A soccer ball of mass 450 grams is initially moving horizontally east at 12 m/s. You kick it so that it moves horizontally north at 13 m/s. The collision lasts 0.04 s. Find the magnitude and direction of the average force you apply to the ball.
|F| =
Angle from East =
not right
Divide the momentum change vector by 0.04 s.
The magnitude of the momentum change vector is
sqrt[(12)^2 + (13^2] = 17.69 N*s
Next, do the division.
The direction is the direction of the momentum change.
arctan13/12 = 47.3 degrees from east
To find the magnitude of the average force applied to the ball, we can use the impulse-momentum theorem. The impulse experienced by an object is given by the change in its momentum:
Impulse = Δp = mΔv
where m is the mass of the ball and Δv is the change in velocity.

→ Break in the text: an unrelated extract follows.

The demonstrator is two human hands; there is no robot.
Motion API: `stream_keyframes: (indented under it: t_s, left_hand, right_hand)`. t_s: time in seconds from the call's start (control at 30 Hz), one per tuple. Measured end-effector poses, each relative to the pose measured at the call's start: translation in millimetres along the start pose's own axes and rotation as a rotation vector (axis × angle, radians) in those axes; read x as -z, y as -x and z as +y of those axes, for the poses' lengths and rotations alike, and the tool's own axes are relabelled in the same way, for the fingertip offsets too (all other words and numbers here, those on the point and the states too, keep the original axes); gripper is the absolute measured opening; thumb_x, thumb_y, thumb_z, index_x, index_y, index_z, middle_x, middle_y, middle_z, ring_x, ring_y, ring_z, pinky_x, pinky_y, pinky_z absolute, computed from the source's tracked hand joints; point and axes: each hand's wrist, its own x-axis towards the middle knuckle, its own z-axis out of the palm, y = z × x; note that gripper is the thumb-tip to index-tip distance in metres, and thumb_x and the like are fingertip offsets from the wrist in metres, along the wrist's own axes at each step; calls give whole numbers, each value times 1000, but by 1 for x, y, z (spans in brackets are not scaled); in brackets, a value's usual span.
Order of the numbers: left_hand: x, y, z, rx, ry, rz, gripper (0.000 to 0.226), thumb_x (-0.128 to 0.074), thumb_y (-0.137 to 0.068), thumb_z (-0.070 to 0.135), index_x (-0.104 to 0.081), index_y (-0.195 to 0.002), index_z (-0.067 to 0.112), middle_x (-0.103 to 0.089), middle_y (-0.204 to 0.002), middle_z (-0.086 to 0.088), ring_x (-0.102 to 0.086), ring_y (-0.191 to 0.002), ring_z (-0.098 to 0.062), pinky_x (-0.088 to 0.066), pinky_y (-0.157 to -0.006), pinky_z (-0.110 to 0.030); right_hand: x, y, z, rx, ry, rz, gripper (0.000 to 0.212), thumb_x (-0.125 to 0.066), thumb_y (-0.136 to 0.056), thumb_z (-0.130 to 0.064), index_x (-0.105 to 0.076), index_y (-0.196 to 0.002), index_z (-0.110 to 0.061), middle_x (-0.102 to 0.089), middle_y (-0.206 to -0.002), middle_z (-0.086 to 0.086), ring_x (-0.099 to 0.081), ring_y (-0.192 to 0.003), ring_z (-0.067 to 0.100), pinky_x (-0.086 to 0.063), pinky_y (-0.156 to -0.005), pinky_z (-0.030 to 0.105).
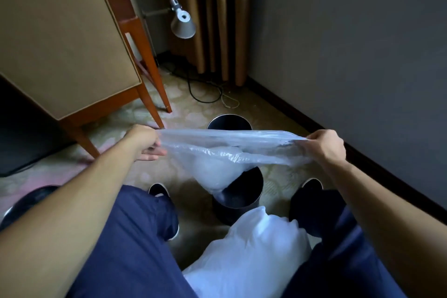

In this case, the mass of the ball is 0.45 kg (450 grams) and the change in velocity in the north direction is 13 m/s - 12 m/s = 1 m/s.
Impulse = 0.45 kg * 1 m/s = 0.45 kg⋅m/s
Since impulse is equal to the average force multiplied by the time interval, we have:
Impulse = FΔt
where F is the average force and Δt is the time interval.
Plugging in the values, we have:
0.45 kg⋅m/s = F * 0.04 s
Solving for F:
F = (0.45 kg⋅m/s) / (0.04 s) = 11.25 N
Therefore, the magnitude of the average force applied to the ball is 11.25 Newtons.
To find the angle from East, we can use trigonometry. Since the ball initially moves horizontally east and ends up moving horizontally north, the angle between the initial and final velocities is 90 degrees.
Thus, the angle from East is 90 degrees.
To find the magnitude and direction of the average force applied to the ball, we can use Newton's second law of motion, which states that force is equal to the change in momentum divided by the change in time.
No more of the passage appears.